There are two major business models in cell therapy and regenerative medicine industry – autologous and allogeneic. Each model has pros and cons. I’d briefly summarize features of each model as the following:
Autologous:
- personalized/ highly customized therapy
- medical procedure-like;
- scale out manufacturing;
- very high manufacturing cost (cost of goods (COGs), series of quality control assays for each patient = 1 batch, labor);
- complicated regulatory path;
- complicated logistics;
- low-to-no risk of immunogenicity;
- hard to commercialize and standardize;
- possible slow adoption in clinic.
Allogeneic:
- not personalized (one similar product for many)
- traditional Pharma/ Biotech-like – “off-the-shelf”;
- clear logistics;
- scale up manufacturing;
- lower cost of manufacturing (low COGs, one series of quality control assays per batch);
- clear and easier regulatory path;
- highly dependent from donor raw material availability;
- cell banks-based (master/ working/ clinical cell banks);
- risks associated with allogeneic cells (more tests for donor raw materials, immunogenicity);
- easier to commercialize;
- requires larger storage facility and shipment department;
- potentially easy adoption in clinic.
Considerably, allo- model is more pro-industry and more suitable for successful commercialization. Some professionals don’t even believe that auto- models could be successfully commercialized and adopted on the medical market. Nevertheless, we can see multiple companies in the field, which pursue either allo- or auto- business models.

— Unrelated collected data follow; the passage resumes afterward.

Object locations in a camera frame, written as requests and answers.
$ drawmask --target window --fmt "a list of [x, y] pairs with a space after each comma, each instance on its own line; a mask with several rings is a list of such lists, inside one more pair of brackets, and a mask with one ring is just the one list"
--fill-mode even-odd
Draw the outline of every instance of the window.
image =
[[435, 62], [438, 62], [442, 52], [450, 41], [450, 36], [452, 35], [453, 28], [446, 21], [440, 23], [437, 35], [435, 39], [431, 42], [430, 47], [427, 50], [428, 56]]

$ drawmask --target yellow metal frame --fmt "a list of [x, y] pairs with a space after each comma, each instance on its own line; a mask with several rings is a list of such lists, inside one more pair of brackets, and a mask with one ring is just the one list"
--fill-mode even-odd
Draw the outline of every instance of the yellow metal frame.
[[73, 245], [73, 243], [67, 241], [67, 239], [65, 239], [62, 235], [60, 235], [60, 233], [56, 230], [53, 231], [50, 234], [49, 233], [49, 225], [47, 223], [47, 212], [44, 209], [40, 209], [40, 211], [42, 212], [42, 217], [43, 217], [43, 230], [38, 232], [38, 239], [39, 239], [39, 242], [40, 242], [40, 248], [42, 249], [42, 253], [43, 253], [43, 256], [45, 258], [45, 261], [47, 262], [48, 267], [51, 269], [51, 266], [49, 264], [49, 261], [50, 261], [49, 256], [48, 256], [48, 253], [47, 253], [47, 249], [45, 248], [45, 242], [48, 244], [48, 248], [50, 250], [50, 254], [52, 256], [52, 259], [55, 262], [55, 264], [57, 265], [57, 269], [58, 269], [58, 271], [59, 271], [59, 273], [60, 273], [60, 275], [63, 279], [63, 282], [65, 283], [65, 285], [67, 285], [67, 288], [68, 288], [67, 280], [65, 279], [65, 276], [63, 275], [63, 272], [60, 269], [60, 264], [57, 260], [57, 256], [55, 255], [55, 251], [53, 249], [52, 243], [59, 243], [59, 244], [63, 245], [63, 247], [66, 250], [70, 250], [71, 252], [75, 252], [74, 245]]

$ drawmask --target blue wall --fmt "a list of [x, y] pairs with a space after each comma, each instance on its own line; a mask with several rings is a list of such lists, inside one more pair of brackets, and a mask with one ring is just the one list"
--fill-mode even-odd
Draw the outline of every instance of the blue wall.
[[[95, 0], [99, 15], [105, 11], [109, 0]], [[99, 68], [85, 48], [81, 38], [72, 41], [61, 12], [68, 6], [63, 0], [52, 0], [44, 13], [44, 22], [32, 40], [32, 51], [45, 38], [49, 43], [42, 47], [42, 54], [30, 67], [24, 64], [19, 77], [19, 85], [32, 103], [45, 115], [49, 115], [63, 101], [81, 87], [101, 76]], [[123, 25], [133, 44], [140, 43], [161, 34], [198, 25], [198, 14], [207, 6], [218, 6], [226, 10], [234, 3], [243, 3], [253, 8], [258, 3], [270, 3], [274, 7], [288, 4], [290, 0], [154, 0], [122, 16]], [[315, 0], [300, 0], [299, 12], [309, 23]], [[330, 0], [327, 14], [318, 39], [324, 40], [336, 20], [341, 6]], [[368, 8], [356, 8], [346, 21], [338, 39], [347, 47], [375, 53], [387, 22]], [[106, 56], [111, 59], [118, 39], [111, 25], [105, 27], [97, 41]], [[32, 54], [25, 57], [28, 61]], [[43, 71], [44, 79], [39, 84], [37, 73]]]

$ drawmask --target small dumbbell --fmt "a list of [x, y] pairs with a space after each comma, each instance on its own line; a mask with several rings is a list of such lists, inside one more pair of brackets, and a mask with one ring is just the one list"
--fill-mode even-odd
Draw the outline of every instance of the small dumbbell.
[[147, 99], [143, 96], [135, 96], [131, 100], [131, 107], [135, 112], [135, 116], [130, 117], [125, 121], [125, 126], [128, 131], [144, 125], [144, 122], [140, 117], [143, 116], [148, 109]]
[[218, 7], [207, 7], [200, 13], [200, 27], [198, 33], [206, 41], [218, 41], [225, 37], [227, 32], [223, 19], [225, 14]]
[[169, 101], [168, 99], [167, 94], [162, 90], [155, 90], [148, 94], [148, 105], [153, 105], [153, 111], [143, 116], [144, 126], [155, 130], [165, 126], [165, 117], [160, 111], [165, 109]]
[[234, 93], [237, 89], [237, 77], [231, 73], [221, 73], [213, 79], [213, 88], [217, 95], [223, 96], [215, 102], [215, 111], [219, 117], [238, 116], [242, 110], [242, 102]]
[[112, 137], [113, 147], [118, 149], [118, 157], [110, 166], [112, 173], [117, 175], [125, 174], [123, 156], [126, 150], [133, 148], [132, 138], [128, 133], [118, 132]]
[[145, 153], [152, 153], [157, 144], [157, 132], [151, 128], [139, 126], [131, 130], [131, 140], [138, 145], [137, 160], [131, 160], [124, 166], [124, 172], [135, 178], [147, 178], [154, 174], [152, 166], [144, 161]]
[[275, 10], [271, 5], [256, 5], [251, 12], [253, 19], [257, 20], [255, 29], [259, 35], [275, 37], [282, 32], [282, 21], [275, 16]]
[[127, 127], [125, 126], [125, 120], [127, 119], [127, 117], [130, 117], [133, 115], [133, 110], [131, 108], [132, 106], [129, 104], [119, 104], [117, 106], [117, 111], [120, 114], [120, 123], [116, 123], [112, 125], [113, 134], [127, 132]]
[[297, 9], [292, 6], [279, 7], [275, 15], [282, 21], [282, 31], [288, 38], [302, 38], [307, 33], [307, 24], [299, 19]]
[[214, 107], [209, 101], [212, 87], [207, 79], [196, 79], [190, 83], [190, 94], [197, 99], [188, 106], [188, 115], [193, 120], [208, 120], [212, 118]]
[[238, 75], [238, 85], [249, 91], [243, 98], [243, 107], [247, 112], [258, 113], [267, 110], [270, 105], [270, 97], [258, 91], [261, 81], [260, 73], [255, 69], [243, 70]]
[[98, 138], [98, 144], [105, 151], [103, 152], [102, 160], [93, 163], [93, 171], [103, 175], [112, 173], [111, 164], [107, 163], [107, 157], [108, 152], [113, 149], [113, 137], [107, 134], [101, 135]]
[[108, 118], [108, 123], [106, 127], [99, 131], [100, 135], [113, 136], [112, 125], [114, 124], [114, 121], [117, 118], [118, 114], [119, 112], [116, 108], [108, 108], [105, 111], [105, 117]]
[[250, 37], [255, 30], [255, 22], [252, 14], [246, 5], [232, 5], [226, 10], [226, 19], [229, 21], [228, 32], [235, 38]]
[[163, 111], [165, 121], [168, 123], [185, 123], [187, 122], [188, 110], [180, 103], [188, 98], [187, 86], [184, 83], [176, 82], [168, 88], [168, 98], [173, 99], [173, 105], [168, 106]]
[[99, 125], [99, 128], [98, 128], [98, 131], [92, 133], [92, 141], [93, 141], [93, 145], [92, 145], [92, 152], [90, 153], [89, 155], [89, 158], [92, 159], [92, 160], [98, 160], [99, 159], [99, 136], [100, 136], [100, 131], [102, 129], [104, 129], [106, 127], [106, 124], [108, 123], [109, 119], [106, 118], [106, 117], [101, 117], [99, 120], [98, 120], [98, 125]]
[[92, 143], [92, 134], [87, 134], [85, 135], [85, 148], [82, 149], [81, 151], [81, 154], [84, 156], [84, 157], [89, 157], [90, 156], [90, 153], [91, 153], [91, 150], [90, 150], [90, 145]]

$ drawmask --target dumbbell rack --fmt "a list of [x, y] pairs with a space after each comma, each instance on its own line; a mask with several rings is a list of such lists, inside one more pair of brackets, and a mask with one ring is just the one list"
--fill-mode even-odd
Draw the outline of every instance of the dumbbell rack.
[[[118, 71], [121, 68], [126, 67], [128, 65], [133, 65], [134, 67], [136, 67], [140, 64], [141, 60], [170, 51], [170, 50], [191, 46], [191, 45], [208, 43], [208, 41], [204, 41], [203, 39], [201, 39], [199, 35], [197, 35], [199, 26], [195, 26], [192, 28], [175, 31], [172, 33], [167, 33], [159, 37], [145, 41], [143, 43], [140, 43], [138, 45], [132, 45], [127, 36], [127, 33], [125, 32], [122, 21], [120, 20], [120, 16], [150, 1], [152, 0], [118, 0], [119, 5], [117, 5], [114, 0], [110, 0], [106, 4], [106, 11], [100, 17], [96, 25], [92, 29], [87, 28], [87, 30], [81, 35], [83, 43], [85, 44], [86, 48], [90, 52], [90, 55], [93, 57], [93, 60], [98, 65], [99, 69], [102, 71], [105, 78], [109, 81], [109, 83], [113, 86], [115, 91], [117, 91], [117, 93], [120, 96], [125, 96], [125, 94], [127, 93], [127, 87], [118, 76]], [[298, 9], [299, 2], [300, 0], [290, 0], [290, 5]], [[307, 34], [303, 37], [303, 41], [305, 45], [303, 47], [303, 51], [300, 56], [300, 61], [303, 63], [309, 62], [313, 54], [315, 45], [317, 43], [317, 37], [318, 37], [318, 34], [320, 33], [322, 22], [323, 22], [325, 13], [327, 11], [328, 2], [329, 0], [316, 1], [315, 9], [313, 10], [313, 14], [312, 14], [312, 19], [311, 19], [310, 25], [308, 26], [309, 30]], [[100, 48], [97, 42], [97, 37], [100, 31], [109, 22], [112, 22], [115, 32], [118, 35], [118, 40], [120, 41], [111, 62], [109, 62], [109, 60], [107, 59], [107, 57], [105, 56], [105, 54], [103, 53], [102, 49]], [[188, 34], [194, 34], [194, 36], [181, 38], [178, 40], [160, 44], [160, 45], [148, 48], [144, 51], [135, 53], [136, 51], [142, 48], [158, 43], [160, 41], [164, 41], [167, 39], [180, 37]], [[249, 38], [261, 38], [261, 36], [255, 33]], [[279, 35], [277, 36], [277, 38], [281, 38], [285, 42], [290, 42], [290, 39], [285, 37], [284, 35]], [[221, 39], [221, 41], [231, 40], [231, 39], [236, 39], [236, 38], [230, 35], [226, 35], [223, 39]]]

I was curious to look at clinical trials data for the last couple of years. The graph below represents the number of industry-sponsored cell therapy clinical trials, registered in 2011 and 2012:
I’ve found that, despite general assumption, cell therapy industry companies pretty much equally develop auto- and allo- therapies. Even though, clinical development stage doesn’t yet mean market approval, clinical adoption and successful commercialization, it could indicate to the real interest of cell product business developers.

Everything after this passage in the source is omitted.